[Opening GIVEN DATA section]
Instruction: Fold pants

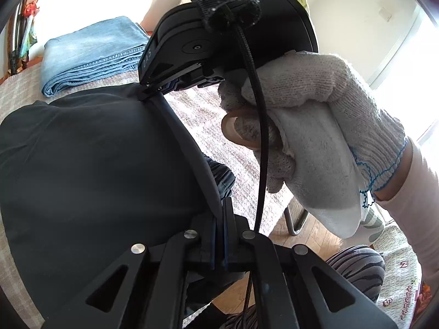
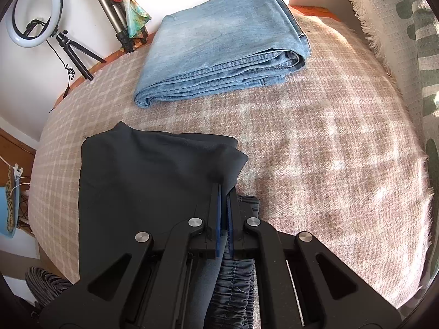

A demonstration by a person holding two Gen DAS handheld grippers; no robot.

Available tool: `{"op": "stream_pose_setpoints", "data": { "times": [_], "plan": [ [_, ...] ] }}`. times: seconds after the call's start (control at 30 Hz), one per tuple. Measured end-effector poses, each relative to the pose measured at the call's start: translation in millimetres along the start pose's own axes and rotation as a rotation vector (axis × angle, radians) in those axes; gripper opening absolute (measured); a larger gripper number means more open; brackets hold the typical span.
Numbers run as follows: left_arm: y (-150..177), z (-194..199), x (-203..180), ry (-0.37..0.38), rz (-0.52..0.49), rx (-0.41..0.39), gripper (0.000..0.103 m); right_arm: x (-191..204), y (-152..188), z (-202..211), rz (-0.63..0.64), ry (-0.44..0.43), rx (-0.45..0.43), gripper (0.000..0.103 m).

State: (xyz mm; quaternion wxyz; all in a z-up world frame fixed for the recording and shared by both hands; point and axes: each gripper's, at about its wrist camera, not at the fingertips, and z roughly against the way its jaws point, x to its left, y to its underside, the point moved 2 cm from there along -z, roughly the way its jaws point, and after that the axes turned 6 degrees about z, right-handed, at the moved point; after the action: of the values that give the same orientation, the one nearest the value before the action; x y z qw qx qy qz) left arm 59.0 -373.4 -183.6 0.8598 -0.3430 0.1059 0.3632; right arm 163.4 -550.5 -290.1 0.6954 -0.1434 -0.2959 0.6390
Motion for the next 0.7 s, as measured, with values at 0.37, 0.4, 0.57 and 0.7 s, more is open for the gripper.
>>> {"op": "stream_pose_setpoints", "data": {
  "times": [0.37, 0.4, 0.57, 0.7],
  "plan": [
    [8, -13, 0, -0.103, -0.034, 0.084, 0.004, -13, 26, 35, -0.033, -0.050, -0.059, 0.028],
    [7, -14, -1, -0.107, -0.034, 0.101, 0.005, -13, 30, 38, -0.034, -0.061, -0.060, 0.029],
    [1, -17, -12, -0.113, -0.047, 0.128, 0.027, -13, 54, 56, -0.016, -0.078, -0.063, 0.031],
    [6, -13, -24, -0.126, -0.081, 0.122, 0.031, -16, 75, 74, -0.003, -0.058, -0.088, 0.032]
  ]
}}
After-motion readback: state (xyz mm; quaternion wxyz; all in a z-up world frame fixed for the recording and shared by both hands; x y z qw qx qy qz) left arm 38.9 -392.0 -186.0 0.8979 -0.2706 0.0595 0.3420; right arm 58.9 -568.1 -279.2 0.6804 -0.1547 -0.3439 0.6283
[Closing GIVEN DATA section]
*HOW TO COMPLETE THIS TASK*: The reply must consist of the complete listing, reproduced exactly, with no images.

*SOLUTION FOR THIS TASK*:
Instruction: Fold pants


A demonstration by a person holding two Gen DAS handheld grippers; no robot.

Available tool: `{"op": "stream_pose_setpoints", "data": { "times": [_], "plan": [ [_, ...] ] }}`. times: seconds after the call's start (control at 30 Hz), one per tuple. Measured end-effector poses, each relative to the pose measured at the call's start: translation in millimetres along the start pose's own axes and rotation as a rotation vector (axis × angle, radians) in those axes; gripper opening absolute (measured); a larger gripper number means more open; brackets hold the typical span.
Numbers run as follows: left_arm: y (-150..177), z (-194..199), x (-203..180), ry (-0.37..0.38), rz (-0.52..0.49), rx (-0.41..0.39), gripper (0.000..0.103 m); right_arm: x (-191..204), y (-152..188), z (-202..211), rz (-0.63..0.64), ry (-0.44..0.43), rx (-0.45..0.43), gripper (0.000..0.103 m).

State: (xyz mm; quaternion wxyz; all in a z-up world frame fixed for the recording and shared by both hands; point and axes: each gripper's, at about its wrist camera, not at the fingertips, and z roughly against the way its jaws point, x to its left, y to its underside, the point moved 2 cm from there along -z, roughly the way its jaws point, and after that the axes turned 6 degrees about z, right-handed, at the moved point; after the action: of the values that give the same orientation, the one nearest the value before the action; x y z qw qx qy qz) left arm 59.0 -373.4 -183.6 0.8598 -0.3430 0.1059 0.3632; right arm 163.4 -550.5 -290.1 0.6954 -0.1434 -0.2959 0.6390
Motion for the next 0.7 s, as measured, with values at 0.37, 0.4, 0.57 and 0.7 s, more is open for the gripper.
>>> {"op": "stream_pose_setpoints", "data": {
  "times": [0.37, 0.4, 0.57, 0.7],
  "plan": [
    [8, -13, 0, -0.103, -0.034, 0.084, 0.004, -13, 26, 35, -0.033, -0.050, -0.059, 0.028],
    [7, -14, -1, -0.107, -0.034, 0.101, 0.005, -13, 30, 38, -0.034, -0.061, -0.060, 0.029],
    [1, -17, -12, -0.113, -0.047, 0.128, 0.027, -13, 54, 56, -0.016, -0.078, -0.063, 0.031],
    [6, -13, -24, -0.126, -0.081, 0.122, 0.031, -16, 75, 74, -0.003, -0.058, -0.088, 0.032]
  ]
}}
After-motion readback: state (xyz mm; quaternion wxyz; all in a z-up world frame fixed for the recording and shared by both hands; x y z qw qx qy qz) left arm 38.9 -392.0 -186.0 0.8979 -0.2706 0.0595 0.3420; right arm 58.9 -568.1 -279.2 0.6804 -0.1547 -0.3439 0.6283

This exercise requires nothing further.